5

390 52 38
                                    

Şimdiye kadar asla başıma gelmeyen bir olay ile karşı karşıyaydım. Tanımadığım bir herif tarafından özel alanım diye bir şey kalmamıştı. Kimdi, neydi ve tüm bunları hangi güçle yapıyordu bilmiyordum. Bilmediğim bir diğer şey ise benim neden hala polise gitmediğimdi.

Koltukta oturmuş, ilgimin olmadığı televizyon dizisine boş boş bakıyordum. Sabah eve geldiğimden beri o kadar çok şey düşünüyordım ki başıma ağrı girmeye başlamıştı. Telefonuma gelen mesajlar ile birlikte, telefonumun üzerine örttüğüm havluyu kaldırdım. Evet, beni telefonumun kamerasından izlediğini düşünüp üstünü kapatmıştım.

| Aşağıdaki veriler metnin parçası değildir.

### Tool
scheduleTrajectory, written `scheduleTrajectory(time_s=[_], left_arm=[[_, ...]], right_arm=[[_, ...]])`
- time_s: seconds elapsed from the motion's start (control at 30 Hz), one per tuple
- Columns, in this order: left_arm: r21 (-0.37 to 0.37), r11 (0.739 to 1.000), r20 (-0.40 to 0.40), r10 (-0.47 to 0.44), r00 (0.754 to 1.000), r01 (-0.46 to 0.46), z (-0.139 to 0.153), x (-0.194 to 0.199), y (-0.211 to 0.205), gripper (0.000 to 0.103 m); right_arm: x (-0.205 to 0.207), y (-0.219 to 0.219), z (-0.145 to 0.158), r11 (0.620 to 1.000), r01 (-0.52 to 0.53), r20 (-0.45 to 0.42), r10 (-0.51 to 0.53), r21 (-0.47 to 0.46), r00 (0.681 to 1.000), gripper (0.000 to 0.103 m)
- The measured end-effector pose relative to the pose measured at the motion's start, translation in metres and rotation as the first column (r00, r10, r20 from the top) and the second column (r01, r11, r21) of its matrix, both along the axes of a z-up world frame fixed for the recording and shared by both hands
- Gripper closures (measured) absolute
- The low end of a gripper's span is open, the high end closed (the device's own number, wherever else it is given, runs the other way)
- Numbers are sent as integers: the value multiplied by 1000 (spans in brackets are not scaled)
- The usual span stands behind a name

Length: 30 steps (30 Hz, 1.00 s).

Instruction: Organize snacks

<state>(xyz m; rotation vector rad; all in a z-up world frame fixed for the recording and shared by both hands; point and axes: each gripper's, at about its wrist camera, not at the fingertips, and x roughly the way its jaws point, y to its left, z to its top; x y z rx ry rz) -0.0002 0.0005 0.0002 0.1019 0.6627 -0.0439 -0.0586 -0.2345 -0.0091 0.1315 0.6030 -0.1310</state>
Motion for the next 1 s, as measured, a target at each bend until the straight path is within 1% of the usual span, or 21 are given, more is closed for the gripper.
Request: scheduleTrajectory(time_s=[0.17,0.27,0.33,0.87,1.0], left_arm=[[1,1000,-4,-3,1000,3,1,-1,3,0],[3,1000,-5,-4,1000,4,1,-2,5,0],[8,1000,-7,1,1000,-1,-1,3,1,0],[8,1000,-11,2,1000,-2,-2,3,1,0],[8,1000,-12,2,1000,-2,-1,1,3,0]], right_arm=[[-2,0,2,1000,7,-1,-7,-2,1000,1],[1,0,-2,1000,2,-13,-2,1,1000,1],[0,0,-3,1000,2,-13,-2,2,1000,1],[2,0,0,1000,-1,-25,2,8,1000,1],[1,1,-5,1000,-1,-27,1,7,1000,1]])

Ondan mesaj geldiğini sanarak ekranı açtım ve bildirimlere baktım. Dediğini yapmıştım. Baek ve Mark'ı kuru bir açıklama ile engellemiştim. Şimdi ikiside Instagram mesaj kutusundan yazmıştı. Baek'in yazdığını direkt es geçip Mark'a tıkladım.

Jimin
Bir anda ne olduğunu anlamadım.
Gayet güzel gidiyorduk, fark etmeden yanlış bir şey mi yaptım güzelim?
Bu gece mekanda buluşalım.
Yüz yüze konuşmayı tercih ederim

Bir anda ne olduğunu bende anlayamıyordum.
Bana onları engellememi ancak o şekilde karşıma çıkacağını söylemişti ve biraz düşündükten sonra dediğini yapmıştım. Çünkü onu görmek ve kim olduğunu öğrenmek ilgimi çekmeyen bir adamla flört etmekten daha iyiydi.

Mesaja görüldü atıp uygulamadan çıktım. Telefonu sehpanın üstüne koyup üstüne kabaca havluyu örttüm ve salonumla birleşik olan mutfağıma ilerledim. Masanın üstündeki radyonun kısık sesini biraz daha arttırdım ve buzdolabını açtım.

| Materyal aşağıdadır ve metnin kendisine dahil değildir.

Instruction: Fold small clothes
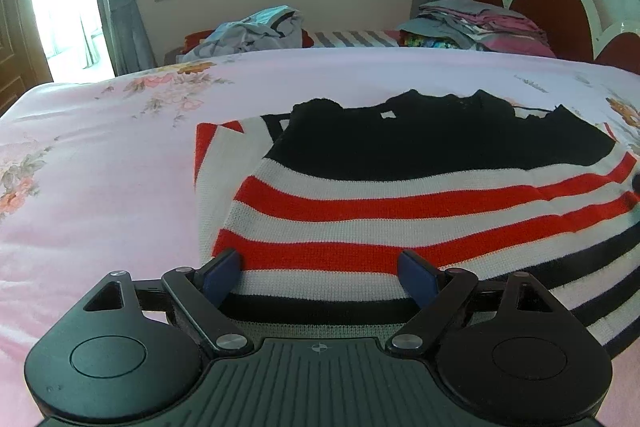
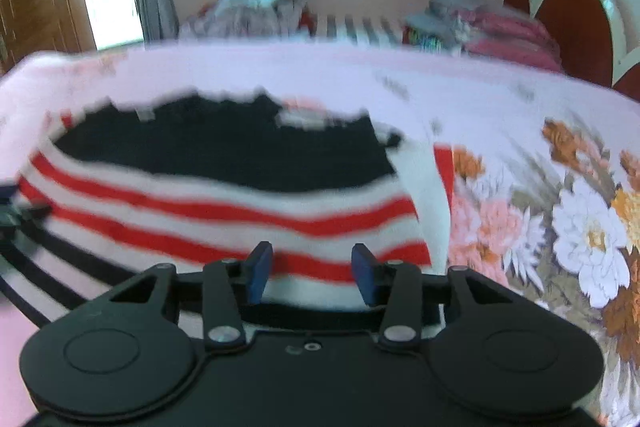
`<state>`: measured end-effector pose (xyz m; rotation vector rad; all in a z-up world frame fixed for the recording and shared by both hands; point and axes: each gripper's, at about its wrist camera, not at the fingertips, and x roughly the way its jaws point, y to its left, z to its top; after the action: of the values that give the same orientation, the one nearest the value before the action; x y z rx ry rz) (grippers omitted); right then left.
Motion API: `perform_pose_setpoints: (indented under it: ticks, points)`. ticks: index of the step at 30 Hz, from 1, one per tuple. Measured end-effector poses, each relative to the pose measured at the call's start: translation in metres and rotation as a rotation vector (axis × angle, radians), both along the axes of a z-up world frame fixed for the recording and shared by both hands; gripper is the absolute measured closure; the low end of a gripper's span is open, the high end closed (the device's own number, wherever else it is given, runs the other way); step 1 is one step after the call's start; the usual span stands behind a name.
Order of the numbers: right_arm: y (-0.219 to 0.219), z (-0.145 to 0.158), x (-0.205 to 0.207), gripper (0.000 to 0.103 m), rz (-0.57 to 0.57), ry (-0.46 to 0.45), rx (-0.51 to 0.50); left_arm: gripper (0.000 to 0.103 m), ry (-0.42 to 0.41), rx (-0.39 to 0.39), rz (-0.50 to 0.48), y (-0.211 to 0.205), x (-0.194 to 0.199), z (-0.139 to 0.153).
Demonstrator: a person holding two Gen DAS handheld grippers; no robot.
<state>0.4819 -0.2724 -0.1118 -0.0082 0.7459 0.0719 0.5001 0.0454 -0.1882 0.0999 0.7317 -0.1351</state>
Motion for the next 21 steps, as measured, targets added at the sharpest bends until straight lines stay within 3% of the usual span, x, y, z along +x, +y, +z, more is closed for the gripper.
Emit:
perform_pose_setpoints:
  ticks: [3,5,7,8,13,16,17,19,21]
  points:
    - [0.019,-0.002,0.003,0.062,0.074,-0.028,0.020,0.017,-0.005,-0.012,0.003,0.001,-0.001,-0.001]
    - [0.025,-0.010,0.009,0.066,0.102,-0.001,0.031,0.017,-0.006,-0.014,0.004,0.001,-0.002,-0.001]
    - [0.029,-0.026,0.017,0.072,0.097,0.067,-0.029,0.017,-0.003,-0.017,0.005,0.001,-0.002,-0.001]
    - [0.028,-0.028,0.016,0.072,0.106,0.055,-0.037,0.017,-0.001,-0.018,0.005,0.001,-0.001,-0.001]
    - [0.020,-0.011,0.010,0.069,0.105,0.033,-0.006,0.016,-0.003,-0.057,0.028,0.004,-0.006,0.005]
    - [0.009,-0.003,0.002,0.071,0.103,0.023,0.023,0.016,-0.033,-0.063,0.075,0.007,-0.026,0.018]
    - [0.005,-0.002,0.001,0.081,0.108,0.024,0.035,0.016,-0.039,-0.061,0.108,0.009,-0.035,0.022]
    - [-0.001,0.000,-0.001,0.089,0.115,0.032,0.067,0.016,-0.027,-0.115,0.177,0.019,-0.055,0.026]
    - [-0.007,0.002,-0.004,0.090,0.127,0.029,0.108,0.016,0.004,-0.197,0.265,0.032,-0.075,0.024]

Rafta gördüğüm elma suyunu alıp dolabın kapağını kapattım ve dolaba ilerledim. Dolabı açıp bir bardak çıkaracakken arkamda hissetiğim nefes ile elim bardağa uzanamadı. 
Ani bir hamle ile dönmek istedim fakat konuşmasıyla bütün hareketlerim kısıtlanmış gibi hissettim.

"Benim Jeongguk."

Nefesi ensemi yalayıp geçiyordu. Kıpırdamadan durduğum saniyeler sonrasında kendim için açtığım raftan bir bardak çıkardı ve o sırada ani bir hareketimde arkamı dönemeyeceğim kadar hareketlerimi kısıtlamak için yaklaştı.

Şimdi sadece nefesini değil, bedenini de arkamda hissediyordum. Bir elini belime doladı ve diğerini de tezgaha yasladı. Bana izinsiz dokunduğu için çıkaracağım olaydan eminmiş gibi belimdeki elini asla hissedemiyordum sadece kazağımın üstündeydi. Ters bir harekette beni saracağından neredeyse emindim ama.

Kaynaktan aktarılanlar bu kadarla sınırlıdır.